Selain itu, Bandara Internasional I Gusti Ngurah Rai juga menyediakan help desk yang berlokasi di Lantai 2 Terminal Keberangkatan Internasional. Help desk ini berfungsi sebagai pusat informasi bagi para penumpang yang membutuhkan bantuan atau informasi terkait penerbangan mereka. Petugas help desk siap memberikan jawaban atas pertanyaan penumpang, membantu memecahkan masalah, dan memberikan panduan mengenai prosedur dan kebijakan yang berlaku.
Bagi penumpang yang tidak dapat mengakses help desk secara langsung, tersedia juga layanan contact center di nomor 172. Layanan contact center ini dapat diakses 24 jam sehari, 7 hari seminggu, dan menyediakan informasi terkini mengenai status penerbangan, kondisi bandara, dan informasi penting lainnya. Petugas contact center siap menjawab pertanyaan penumpang, memberikan bantuan, dan menerima keluhan atau saran dari penumpang.
Pihak bandara juga mengimbau kepada seluruh calon penumpang untuk selalu memantau informasi resmi yang dikeluarkan oleh pihak maskapai dan bandara. Informasi resmi akan disebarkan melalui berbagai saluran komunikasi, termasuk situs web resmi bandara, media sosial, dan pengumuman di area bandara. Dengan memantau informasi resmi, penumpang dapat memperoleh informasi yang akurat dan terpercaya, serta menghindari penyebaran informasi yang tidak benar atau menyesatkan.
Dampak erupsi Gunung Ruang terhadap operasional penerbangan di Bandara Internasional I Gusti Ngurah Rai merupakan situasi yang dinamis dan dapat berubah sewaktu-waktu. Oleh karena itu, penting bagi seluruh pihak terkait, termasuk pihak bandara, maskapai penerbangan, AirNav Indonesia, aparat keamanan, dan para penumpang untuk terus berkoordinasi dan berkomunikasi secara efektif. Dengan kerja sama yang baik, diharapkan dampak gangguan penerbangan dapat diminimalkan dan keselamatan serta kenyamanan para penumpang dapat tetap terjaga.

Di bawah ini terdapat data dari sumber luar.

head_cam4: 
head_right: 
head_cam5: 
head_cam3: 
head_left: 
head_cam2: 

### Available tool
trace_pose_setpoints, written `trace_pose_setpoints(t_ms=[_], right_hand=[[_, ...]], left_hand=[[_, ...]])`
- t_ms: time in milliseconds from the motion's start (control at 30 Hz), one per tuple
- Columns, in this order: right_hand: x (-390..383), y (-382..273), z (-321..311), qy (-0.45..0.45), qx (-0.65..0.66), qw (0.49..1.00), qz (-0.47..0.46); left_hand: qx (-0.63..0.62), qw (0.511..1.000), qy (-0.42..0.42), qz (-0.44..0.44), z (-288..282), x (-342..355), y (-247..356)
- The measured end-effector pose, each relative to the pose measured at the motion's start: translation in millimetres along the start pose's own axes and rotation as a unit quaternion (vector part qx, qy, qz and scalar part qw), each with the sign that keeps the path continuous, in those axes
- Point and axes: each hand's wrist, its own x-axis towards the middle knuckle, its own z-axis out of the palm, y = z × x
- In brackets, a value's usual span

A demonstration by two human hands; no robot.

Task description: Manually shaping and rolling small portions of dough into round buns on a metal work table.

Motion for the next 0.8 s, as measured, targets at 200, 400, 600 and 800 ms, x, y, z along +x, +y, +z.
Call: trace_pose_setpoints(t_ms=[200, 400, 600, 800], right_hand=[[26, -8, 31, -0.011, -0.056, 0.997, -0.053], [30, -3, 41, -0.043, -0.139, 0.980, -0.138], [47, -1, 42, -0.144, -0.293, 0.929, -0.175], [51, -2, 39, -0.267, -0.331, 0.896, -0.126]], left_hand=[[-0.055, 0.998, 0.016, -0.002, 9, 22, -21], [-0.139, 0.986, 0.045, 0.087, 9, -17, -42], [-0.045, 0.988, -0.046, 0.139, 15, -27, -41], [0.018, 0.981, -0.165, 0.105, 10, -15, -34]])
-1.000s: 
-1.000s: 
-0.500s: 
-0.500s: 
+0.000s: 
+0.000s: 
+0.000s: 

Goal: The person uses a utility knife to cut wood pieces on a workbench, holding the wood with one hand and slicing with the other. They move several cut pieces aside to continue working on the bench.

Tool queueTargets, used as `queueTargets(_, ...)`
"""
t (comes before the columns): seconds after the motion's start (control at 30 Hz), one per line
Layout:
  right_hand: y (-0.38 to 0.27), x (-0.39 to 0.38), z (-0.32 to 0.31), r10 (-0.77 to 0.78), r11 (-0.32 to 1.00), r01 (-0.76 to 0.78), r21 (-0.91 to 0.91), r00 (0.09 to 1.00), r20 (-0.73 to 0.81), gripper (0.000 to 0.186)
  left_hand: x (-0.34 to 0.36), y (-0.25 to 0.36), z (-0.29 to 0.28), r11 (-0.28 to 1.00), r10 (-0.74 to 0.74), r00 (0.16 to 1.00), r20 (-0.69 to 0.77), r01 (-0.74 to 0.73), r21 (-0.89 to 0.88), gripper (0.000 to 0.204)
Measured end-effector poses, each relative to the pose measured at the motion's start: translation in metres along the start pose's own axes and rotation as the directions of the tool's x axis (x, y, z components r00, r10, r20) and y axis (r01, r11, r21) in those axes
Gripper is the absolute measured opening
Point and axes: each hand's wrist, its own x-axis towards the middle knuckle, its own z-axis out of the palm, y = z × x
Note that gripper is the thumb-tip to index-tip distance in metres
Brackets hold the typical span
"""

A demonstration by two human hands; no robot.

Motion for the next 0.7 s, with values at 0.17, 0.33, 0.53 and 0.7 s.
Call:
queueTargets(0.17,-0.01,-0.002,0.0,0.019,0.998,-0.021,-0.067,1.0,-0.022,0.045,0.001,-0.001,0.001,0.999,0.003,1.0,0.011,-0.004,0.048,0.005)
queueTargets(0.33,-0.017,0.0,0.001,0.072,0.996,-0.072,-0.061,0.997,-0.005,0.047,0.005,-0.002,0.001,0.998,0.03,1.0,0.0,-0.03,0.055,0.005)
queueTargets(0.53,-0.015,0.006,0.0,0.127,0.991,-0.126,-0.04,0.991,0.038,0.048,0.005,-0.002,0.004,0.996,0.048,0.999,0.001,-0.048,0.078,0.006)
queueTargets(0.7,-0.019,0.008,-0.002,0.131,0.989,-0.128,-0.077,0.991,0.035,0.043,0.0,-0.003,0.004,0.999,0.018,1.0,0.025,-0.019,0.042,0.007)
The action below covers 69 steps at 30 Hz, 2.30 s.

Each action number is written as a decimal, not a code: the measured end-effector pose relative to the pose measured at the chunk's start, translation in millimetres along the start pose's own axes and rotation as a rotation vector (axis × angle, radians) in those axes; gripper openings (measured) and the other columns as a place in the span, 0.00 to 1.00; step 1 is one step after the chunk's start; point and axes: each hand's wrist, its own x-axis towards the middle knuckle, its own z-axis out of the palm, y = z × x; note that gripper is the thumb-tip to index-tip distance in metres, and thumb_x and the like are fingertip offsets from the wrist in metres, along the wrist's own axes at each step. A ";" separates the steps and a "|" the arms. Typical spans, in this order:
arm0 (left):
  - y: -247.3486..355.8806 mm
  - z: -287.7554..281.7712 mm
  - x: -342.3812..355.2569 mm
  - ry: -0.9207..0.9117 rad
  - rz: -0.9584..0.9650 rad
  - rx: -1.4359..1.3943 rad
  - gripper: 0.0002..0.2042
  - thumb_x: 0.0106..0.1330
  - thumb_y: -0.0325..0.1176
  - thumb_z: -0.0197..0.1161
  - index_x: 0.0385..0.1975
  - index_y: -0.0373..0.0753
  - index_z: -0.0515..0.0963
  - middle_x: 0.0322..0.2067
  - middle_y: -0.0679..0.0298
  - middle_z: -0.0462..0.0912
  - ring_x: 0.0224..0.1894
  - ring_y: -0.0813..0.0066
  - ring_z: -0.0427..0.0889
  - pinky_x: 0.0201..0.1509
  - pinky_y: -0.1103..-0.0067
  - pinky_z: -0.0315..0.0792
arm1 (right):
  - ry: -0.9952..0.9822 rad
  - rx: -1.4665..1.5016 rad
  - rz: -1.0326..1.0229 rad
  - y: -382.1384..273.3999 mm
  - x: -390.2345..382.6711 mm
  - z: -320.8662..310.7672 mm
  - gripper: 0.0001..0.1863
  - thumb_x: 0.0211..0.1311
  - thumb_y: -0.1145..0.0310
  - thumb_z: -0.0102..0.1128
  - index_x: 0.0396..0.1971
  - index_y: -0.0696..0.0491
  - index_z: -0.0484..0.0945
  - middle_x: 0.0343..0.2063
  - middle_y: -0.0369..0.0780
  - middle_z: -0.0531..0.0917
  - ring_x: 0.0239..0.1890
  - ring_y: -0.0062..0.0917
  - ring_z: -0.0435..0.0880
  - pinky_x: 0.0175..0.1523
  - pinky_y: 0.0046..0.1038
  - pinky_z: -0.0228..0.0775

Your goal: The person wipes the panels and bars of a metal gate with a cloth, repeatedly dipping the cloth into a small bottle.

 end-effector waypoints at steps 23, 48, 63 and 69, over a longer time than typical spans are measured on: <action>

Pihak bandara terus berupaya untuk memberikan pelayanan yang terbaik kepada para penumpang di tengah situasi yang menantang ini. Berbagai langkah antisipasi dan mitigasi telah dilakukan untuk memastikan operasional bandara tetap berjalan dengan lancar dan aman. Pihak bandara juga mengapresiasi pengertian dan kerja sama dari para penumpang dalam menghadapi situasi yang tidak terduga ini. Kesabaran dan pengertian para penumpang sangat berarti dalam upaya memulihkan operasional penerbangan dan memastikan perjalanan yang aman dan nyaman bagi semua.